Aim of the exercise ▸ Reproduce the tail of the data exactly. It starts at the line containing "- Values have" and runs to the last line.

Data provided ▸
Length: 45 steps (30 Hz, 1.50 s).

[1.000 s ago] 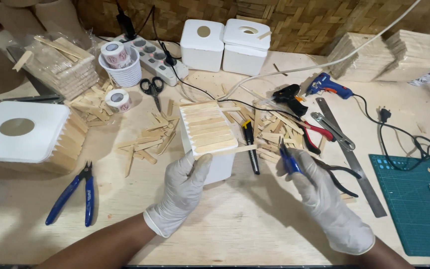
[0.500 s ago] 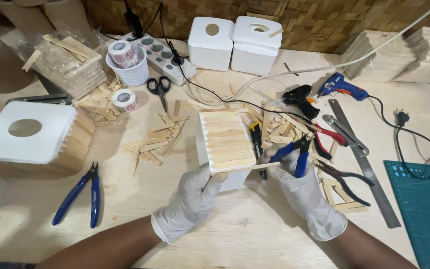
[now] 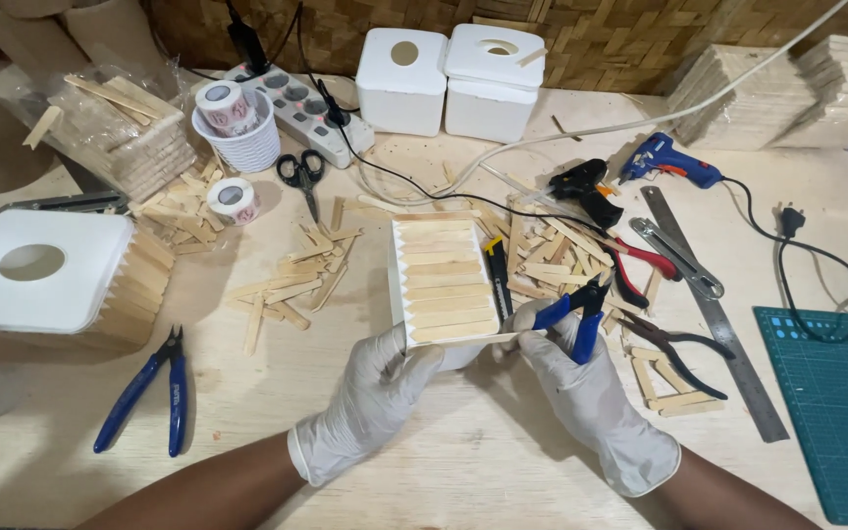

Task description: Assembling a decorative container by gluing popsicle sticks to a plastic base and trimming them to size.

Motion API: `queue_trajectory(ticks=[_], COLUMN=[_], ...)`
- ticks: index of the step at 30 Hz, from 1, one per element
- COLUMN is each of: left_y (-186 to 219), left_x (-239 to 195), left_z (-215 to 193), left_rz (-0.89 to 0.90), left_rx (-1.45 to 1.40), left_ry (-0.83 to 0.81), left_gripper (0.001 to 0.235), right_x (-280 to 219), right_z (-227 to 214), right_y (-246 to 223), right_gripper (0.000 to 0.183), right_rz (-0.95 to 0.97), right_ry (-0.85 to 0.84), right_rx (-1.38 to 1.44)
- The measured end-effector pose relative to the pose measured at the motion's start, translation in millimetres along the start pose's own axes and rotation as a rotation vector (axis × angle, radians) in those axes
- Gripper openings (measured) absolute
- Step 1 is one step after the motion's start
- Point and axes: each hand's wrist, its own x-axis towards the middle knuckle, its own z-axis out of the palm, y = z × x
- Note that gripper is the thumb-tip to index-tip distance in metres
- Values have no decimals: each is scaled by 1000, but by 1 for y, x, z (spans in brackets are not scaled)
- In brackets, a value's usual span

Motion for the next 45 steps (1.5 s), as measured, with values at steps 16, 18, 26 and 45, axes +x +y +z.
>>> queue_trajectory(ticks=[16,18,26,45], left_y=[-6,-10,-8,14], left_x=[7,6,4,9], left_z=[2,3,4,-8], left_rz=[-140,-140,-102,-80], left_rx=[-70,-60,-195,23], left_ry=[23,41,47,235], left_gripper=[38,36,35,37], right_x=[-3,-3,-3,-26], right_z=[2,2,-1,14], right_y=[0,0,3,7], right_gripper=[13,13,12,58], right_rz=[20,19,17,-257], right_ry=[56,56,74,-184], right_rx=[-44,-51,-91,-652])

Result below ▸
- Values have no decimals: each is scaled by 1000, but by 1 for y, x, z (spans in brackets are not scaled)
- In brackets, a value's usual span

Motion for the next 45 steps (1.5 s), as measured, with values at steps 16, 18, 26 and 45, axes +x +y +z.
>>> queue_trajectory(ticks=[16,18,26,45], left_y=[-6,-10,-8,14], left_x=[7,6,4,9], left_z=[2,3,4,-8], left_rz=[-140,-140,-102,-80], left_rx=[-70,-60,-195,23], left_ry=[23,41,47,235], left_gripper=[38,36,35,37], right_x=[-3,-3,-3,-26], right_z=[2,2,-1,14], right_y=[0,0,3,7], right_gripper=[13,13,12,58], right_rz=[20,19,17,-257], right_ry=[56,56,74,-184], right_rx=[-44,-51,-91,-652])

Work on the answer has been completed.